The material for making the security package 10 can be made by a laminating process, laminating two or more substrates eg, a plurality of substrates which may include an identifier and a security feature in the adhesive. The first substrate is a backing substrate and is preferably made from a known folding box board, such as chipboard, having a preferred thickness in the range 100 to 1000μ. It is possible, however, that the range could be as wide as 10 to 2000μ for some applications. The second substrate is a security paper having a preferred density in the range of 50-150 gsm. The security paper substrate can be made using known methods for making security paper for security documents, such as banknotes, passports, share certificates and the like on paper-making machines, such as cylinder mould or Fourdrinier machines. It may even be hand-made. A method such as that described in patent specification EP-A-0059056 can be used for making the security paper incorporating a security thread, where the security thread is exposed at regular intervals in windows in the surface of the paper as illustrated in FIG. 1. However the method selected is likely to be dependent on the security feature or features to be incorporated in the package 10. A range of fibre types can be used in the making of such paper, including synthetic or natural fibres or a mixture of both.
The security paper substrate may be independently made and subsequently laminated to the backing substrate again using known technology. This generally involves the use of an adhesive such as polyvinyl alcohol/starch. However the adhesive and the lamination process must be selected such that the lamination results in an integral sheet of material, the original substrates of which cannot be separated without damaging at least the security paper substrate.
It should be noted that although references have been made to the use of one security paper substrate and one backing substrate, other combinations can be used, such as two security paper substrates and one backing substrate, with the two security paper substrates applied one on either side of the backing substrate.
Once the laminated board has been prepared, usually in the form of a continuous web, it is cut into discrete sheets and printed by the package manufacturer. The printing process may include the printing of the package decoration, product information, a bar code and the outline of the carton blank 17 illustrated in FIG. 2. The carton blanks 17 are then stamped out from the sheets and each package 10 is assembled from a blank either by machine or hand. Adhesive is applied to the glue flap 14 which adheres to the inner surface of the free edge 18 of one of the side walls 11.
Although the preferred form of the invention involves laminating a security paper substrate containing a security feature to a backing substrate, if the security paper is made with a sufficiently high density and thickness such that it is really security board, then the backing substrate is not required and the security board itself can be used to form the blanks for the packages 10.
In another embodiment, the security paper substrate may be formed without any security features, and the security feature or features may be incorporated in the adhesive used in the laminating process.
The security paper substrate may also cover only a portion of the package 10 such that the material of the package is only partially laminated.
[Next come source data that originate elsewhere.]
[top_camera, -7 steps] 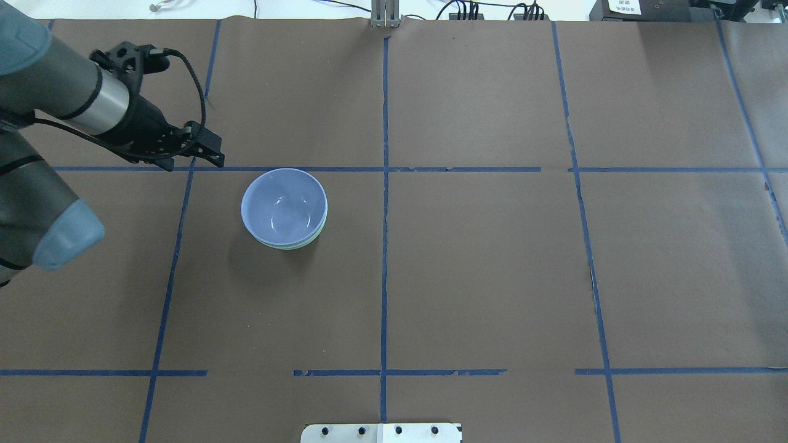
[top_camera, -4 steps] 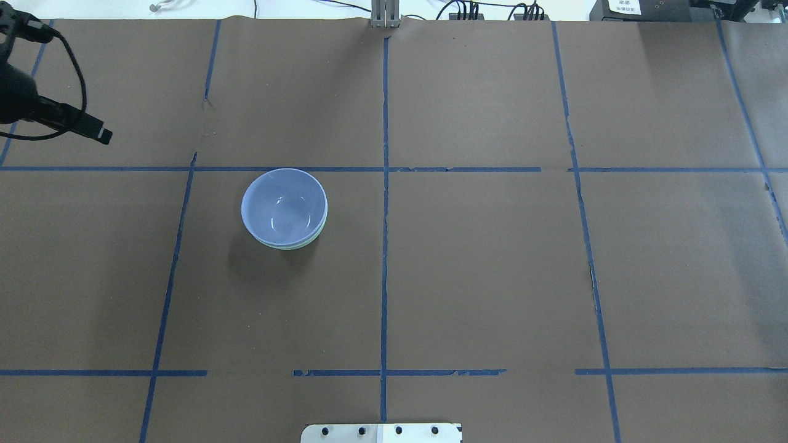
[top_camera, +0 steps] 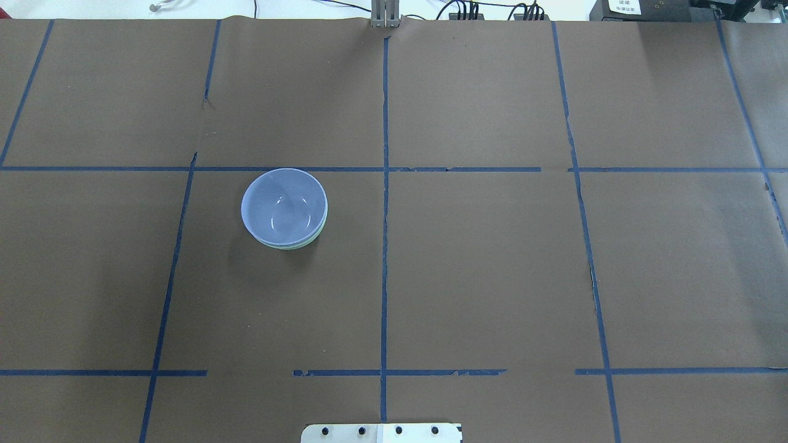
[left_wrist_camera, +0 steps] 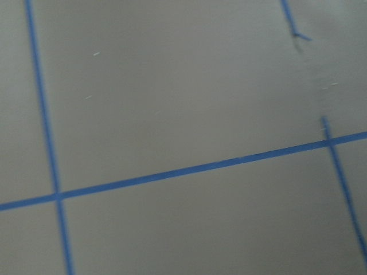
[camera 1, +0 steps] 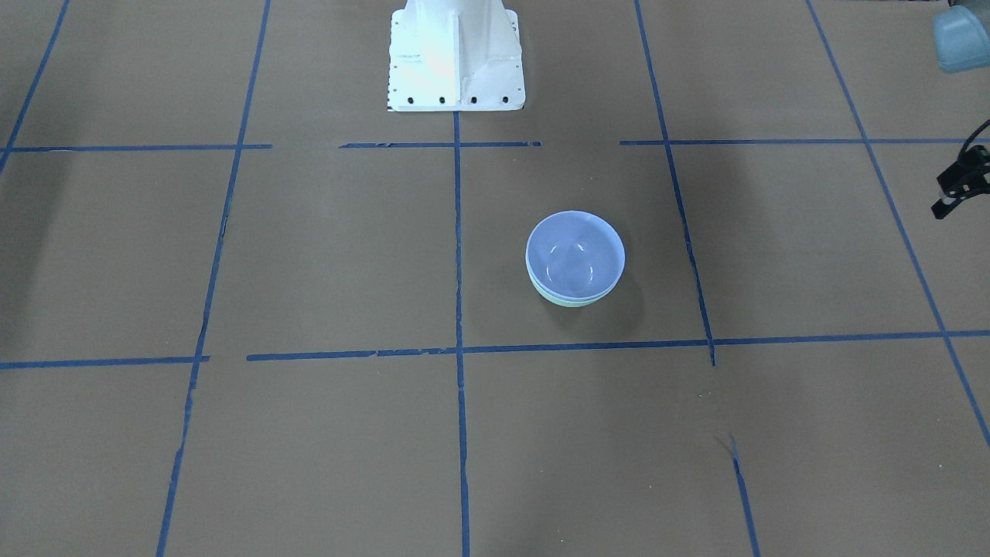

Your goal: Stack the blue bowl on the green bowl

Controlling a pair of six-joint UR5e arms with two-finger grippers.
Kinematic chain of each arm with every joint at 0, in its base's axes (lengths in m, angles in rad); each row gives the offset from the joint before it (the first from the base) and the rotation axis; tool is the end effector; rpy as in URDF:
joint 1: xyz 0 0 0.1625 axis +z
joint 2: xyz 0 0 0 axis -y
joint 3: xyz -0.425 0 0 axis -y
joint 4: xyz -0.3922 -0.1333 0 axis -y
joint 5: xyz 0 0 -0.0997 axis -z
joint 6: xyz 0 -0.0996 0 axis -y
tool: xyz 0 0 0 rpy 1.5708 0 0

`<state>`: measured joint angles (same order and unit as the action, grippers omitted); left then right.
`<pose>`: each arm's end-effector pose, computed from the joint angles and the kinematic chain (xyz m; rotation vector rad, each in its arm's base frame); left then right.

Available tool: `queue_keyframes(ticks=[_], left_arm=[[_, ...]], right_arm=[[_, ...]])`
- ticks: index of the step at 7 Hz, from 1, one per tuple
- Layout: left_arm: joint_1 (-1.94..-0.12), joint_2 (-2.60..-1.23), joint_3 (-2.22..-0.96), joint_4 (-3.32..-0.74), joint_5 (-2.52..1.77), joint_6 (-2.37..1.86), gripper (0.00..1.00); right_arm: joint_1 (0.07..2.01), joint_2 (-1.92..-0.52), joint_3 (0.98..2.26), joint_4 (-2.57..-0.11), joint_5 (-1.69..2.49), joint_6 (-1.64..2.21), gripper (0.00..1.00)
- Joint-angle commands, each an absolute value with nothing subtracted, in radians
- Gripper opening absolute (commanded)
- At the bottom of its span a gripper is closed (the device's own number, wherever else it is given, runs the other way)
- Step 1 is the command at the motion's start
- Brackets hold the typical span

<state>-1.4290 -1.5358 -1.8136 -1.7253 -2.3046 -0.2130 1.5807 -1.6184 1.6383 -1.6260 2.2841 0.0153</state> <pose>0.0031 -0.4928 0.5402 0.2122 0.7748 0.0656 0.0728 -0.4682 0.6580 -0.0357 -0.7132 0.0367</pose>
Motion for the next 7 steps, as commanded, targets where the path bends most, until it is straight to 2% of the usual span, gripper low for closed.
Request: queue_keyframes(ticks=[1, 4, 7], left_arm=[[-1.566, -1.525, -1.755, -1.529, -2.303, 0.092, 1.00], [-1.589, -1.505, -1.668, -1.514, -2.316, 0.101, 1.00], [-1.588, -1.509, -1.664, -1.514, -2.318, 0.100, 1.00]], right_arm=[[1.580, -1.618, 1.638, -1.626, 2.284, 0.015, 1.00], [1.580, -1.618, 1.638, -1.626, 2.284, 0.015, 1.00], [1.582, -1.618, 1.638, -1.626, 2.284, 0.015, 1.00]])
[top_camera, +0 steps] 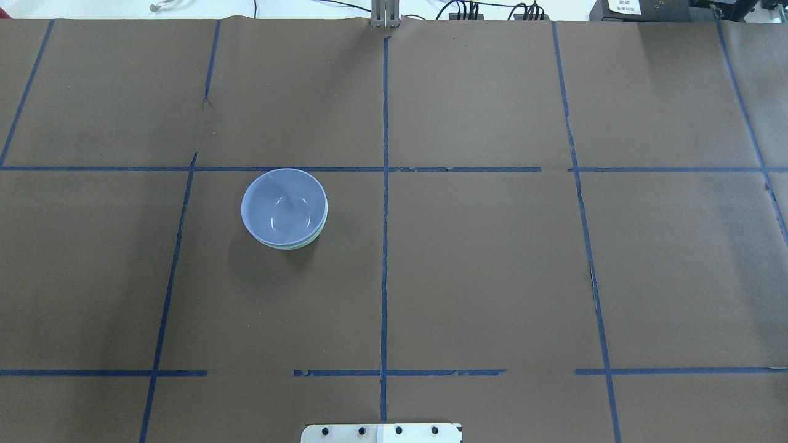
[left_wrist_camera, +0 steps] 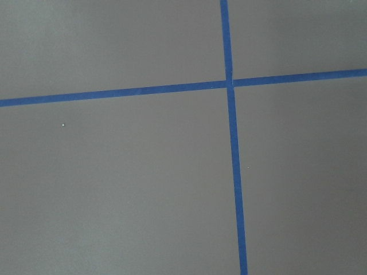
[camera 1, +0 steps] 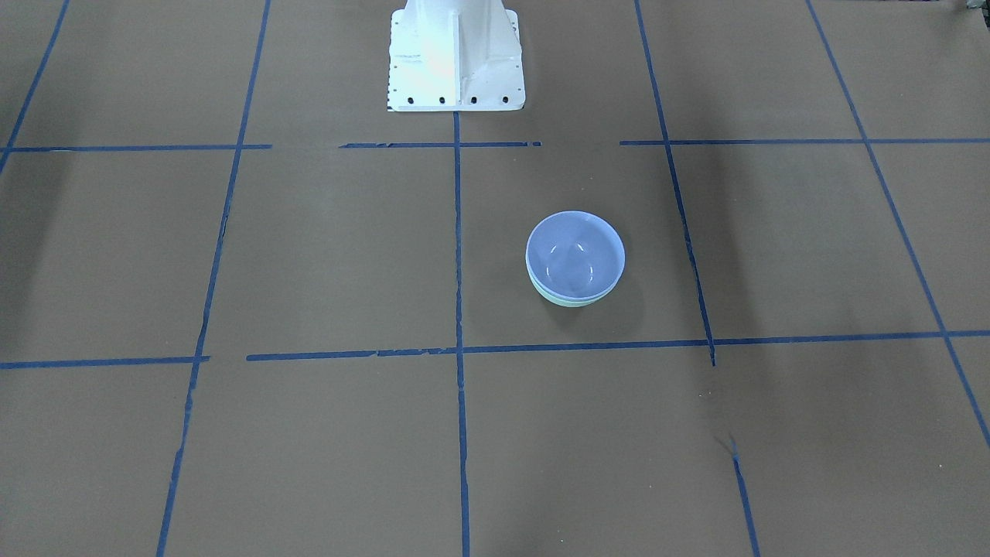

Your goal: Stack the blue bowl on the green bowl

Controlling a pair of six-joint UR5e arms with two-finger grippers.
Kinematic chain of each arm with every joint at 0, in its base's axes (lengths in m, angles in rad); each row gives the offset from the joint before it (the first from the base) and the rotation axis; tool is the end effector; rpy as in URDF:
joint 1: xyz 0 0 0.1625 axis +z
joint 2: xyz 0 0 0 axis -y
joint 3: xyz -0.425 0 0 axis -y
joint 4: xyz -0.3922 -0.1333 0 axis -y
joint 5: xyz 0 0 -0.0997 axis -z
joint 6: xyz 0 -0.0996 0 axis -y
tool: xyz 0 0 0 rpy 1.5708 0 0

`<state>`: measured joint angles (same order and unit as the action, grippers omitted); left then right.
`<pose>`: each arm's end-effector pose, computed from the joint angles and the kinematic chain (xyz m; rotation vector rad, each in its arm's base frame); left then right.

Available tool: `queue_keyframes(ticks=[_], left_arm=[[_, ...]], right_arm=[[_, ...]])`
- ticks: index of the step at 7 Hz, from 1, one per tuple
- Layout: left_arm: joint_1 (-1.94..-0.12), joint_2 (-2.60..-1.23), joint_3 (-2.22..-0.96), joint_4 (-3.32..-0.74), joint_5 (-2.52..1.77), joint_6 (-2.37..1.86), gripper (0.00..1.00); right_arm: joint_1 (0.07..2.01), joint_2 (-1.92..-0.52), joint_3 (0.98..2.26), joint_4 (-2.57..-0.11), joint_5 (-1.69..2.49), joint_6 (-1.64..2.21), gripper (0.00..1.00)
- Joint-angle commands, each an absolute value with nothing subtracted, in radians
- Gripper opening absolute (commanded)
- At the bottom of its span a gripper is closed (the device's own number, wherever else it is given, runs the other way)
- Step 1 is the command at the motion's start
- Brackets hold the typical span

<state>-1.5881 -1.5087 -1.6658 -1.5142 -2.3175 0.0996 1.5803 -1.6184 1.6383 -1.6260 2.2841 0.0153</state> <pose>-0.0737 -0.4623 0.6492 0.0211 0.7469 0.0696 0.0726 -0.4682 0.6580 -0.0359 -0.7132 0.0363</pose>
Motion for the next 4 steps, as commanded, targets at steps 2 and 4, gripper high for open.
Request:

A wide range of different types of security features can be used in the present invention, some examples of which are listed below. A security package 10 according to the present invention may also incorporate a plurality of security features which may all be the same, or which may be different.
Known security features can be divided into those which provide overt security and those which provide covert security. The selection of security feature for any particular packaging will depend on the use of that packaging, what type of product it is used for, the type of market it is to be sold into etc.
Watermarks, windowed security threads and security inclusions are security features which provide overt security. Although watermarks are traditionally considered only to have use in applications where the security paper containing the watermark can be viewed in transmitted light, contrary to all technical prejudices it has been found that when paper containing a watermark is applied to a background of a darker or different colour to that of the security paper there is an unexpected and surprising effect in that the watermark is visible in a modified form in reflected light. Such watermarks can also be detected by touch as there is a surprising increase in the perceived variations in the surface of the security paper in the area of the watermark. This effect has been incorporated into watermarked labels as described in our co-pending application GB 9523015.7. Developed from this we have found that the laminating of security paper containing a watermark to a backing substrate results in a security feature comprising a watermark 20 which is visible in reflected light and has a tactile effect. With regard to the use of such a watermark 20 in the present invention, the effect of this can be further enhanced by using a coloured base substrate.
A wide range of different types of security threads can be used in the windowed thread version of the security package 10. These include coloured threads, metallised threads, de-metallised threads, holographic threads, de-metallised holographic threads, fluorescent threads, thermochromic threads, micro printed threads and other types of optically variable threads. When viewed in the windows, the purchasing customer can verify the authenticity of the product by what is seen.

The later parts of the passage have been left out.